A little bit of everything
Written by Michael Miller | Editor in Chief | mmiller@toledofreepress.comWhen the creative arts transcend the mundane, the effects can transform life. Passages from literature, images from films, and lyrics from treasured songs live in my brain as DNA-level elements of my identity, like old addresses, faces of friends and promises kept and broken.
Live music is the most powerful of all artistic vehicles. Recorded music lends itself to repeated listenings that eventually numb the impact of even the greatest compositions, but live music can connect on an organic level with exponentially greater effect.
It has been a long time since I felt that axis-shaking wallop, but it happened unexpectedly at the April 21 Bob Dylan concert at the BGSU Stroh Center. Part of what made the encounter so surprising was that the moment did not come from Dylan, but from his opening act, the Southern California band Dawes.
Before the concert, which was organized by a tireless and dedicated group of people for the American Red Cross of Northwest Ohio, a reception offered an opportunity for supporters to mingle and get psyched for the show.

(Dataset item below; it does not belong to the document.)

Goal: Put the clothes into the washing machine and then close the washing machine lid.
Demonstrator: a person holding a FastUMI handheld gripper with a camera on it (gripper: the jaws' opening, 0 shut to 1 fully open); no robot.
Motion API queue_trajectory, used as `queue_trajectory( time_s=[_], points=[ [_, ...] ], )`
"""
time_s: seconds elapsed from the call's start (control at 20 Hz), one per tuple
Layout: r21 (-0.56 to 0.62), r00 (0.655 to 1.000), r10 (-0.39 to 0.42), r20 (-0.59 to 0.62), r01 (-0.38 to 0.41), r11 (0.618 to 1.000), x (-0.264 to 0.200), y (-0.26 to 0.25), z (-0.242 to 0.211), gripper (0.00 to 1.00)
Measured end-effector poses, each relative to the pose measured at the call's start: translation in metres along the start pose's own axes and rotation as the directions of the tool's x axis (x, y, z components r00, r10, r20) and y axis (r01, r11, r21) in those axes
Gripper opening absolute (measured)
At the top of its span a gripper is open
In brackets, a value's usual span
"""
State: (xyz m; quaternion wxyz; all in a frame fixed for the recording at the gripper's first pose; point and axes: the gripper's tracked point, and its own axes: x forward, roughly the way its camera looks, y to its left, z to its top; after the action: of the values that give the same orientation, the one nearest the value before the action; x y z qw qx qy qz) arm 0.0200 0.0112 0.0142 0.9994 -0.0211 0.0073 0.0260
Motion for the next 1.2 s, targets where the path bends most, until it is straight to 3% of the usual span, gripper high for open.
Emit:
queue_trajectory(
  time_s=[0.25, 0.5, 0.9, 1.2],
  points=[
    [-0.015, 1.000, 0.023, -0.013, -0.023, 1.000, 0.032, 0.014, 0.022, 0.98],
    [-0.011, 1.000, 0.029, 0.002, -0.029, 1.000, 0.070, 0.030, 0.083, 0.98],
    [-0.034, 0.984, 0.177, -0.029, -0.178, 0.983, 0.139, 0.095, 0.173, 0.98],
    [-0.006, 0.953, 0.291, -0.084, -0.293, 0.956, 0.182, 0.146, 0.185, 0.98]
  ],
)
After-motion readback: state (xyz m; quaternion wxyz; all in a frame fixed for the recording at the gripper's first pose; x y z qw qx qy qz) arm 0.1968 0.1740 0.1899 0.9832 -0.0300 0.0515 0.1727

I know many of the people who help run the local Red Cross, but I only see some of them a few times a year. The preconcert reception was the first time I have seen many of them since I embarked on a weight-loss journey through bariatric surgery in September. I have lost 160 pounds, and part of the reward for the sacrifice and exercise is seeing the reaction from people as they realize they are seeing me, with the poundage of another human being missing from my face and frame. It is natural for the conversation to turn to the impact of the lifestyle change; with some people I share more intimate details of battling an addiction to food and with others I keep it generic.
People have been very kind and generous with their comments; I believe most people understand the degree of difficulty involved in such a transformation.
After the reception, my wife and I took our seats in the Stroh Center — a superb venue for a concert, its prickly security staff the only distraction from the pleasantries — surrounded by some of our best friends and some of our newest.
I was not familiar with Dawes’ music, but it was clear the couple of thousand people who showed up to hear them play were. The four-piece band played an engaging set; its songs are literate and well-crafted, sung with empathy by lead singer Taylor Goldsmith.
Dawes breezed through a half-dozen songs, all of which were quality but none of which hinted at the wallop about to be unleashed.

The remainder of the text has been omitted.